### What to work on:
In the listing that follows, the lines starting at the one containing "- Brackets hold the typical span" and ending at the one containing "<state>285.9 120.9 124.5" are to be returned exactly, both boundary lines included, and no others.

### Records for processing:
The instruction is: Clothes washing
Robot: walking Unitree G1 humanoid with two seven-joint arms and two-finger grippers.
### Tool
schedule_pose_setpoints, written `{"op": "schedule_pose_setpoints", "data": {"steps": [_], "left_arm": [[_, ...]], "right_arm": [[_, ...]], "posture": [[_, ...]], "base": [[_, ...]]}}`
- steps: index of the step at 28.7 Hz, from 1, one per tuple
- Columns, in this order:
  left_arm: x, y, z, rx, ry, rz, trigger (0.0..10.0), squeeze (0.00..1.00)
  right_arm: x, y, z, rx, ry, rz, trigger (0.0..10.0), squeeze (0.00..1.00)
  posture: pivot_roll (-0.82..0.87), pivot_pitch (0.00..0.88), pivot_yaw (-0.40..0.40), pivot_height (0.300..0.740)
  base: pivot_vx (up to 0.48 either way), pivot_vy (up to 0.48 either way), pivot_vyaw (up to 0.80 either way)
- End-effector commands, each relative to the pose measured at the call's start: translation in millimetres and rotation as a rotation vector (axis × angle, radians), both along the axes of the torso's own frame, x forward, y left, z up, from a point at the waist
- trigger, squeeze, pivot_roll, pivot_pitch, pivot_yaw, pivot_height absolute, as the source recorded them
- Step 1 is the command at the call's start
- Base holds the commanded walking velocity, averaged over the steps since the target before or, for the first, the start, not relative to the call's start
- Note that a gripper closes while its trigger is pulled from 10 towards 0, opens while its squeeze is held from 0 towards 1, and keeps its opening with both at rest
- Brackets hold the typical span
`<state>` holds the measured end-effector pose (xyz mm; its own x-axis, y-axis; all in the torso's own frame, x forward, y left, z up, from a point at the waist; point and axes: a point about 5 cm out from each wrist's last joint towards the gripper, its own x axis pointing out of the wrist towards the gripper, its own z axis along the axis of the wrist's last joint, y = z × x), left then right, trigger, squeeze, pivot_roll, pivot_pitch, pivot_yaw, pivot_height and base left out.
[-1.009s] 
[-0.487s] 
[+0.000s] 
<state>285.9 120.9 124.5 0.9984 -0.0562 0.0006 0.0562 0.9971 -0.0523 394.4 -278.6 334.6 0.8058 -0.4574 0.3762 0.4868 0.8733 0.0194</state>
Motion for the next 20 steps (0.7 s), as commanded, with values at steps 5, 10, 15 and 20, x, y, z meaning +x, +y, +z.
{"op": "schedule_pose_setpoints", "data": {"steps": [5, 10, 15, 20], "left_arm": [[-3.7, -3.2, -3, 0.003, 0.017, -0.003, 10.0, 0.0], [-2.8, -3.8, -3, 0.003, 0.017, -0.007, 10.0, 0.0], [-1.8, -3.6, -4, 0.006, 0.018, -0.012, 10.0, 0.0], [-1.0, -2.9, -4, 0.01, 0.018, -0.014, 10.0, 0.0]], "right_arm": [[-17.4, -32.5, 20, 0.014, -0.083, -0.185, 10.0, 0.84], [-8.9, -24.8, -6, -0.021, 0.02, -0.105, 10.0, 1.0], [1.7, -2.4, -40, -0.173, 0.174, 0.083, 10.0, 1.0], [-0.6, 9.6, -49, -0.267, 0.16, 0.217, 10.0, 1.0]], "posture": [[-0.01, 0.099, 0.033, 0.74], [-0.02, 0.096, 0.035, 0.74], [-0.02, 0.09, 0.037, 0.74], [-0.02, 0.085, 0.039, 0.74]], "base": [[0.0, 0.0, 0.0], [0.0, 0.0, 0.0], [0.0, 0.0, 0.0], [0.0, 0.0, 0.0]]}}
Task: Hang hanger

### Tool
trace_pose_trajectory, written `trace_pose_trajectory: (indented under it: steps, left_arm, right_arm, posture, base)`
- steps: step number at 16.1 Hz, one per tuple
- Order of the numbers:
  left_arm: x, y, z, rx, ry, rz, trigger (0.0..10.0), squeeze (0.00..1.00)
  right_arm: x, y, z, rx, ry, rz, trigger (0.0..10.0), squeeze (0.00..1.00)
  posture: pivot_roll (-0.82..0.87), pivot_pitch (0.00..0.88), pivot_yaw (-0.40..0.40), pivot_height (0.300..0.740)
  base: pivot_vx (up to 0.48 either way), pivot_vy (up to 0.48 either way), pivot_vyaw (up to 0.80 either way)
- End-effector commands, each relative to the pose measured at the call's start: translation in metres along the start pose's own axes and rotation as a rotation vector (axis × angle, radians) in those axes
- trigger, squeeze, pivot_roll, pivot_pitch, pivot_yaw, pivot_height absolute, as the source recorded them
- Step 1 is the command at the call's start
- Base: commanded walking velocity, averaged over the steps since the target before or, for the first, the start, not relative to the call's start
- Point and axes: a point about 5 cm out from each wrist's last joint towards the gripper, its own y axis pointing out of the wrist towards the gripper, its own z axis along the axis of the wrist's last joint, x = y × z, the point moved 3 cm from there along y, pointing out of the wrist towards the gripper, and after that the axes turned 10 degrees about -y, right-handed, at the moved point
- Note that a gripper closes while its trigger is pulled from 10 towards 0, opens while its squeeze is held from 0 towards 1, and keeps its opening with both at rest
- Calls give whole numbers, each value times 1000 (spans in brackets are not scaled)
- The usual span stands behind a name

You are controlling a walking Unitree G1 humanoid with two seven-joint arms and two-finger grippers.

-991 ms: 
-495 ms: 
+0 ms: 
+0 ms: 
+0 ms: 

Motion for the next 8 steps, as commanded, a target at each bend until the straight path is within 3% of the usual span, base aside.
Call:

### Problem solution:
- Brackets hold the typical span
`<state>` holds the measured end-effector pose (xyz mm; its own x-axis, y-axis; all in the torso's own frame, x forward, y left, z up, from a point at the waist; point and axes: a point about 5 cm out from each wrist's last joint towards the gripper, its own x axis pointing out of the wrist towards the gripper, its own z axis along the axis of the wrist's last joint, y = z × x), left then right, trigger, squeeze, pivot_roll, pivot_pitch, pivot_yaw, pivot_height and base left out.
[-1.009s] 
[-0.487s] 
[+0.000s] 
<state>285.9 120.9 124.5 0.9984 -0.0562 0.0006 0.0562 0.9971 -0.0523 394.4 -278.6 334.6 0.8058 -0.4574 0.3762 0.4868 0.8733 0.0194</state>

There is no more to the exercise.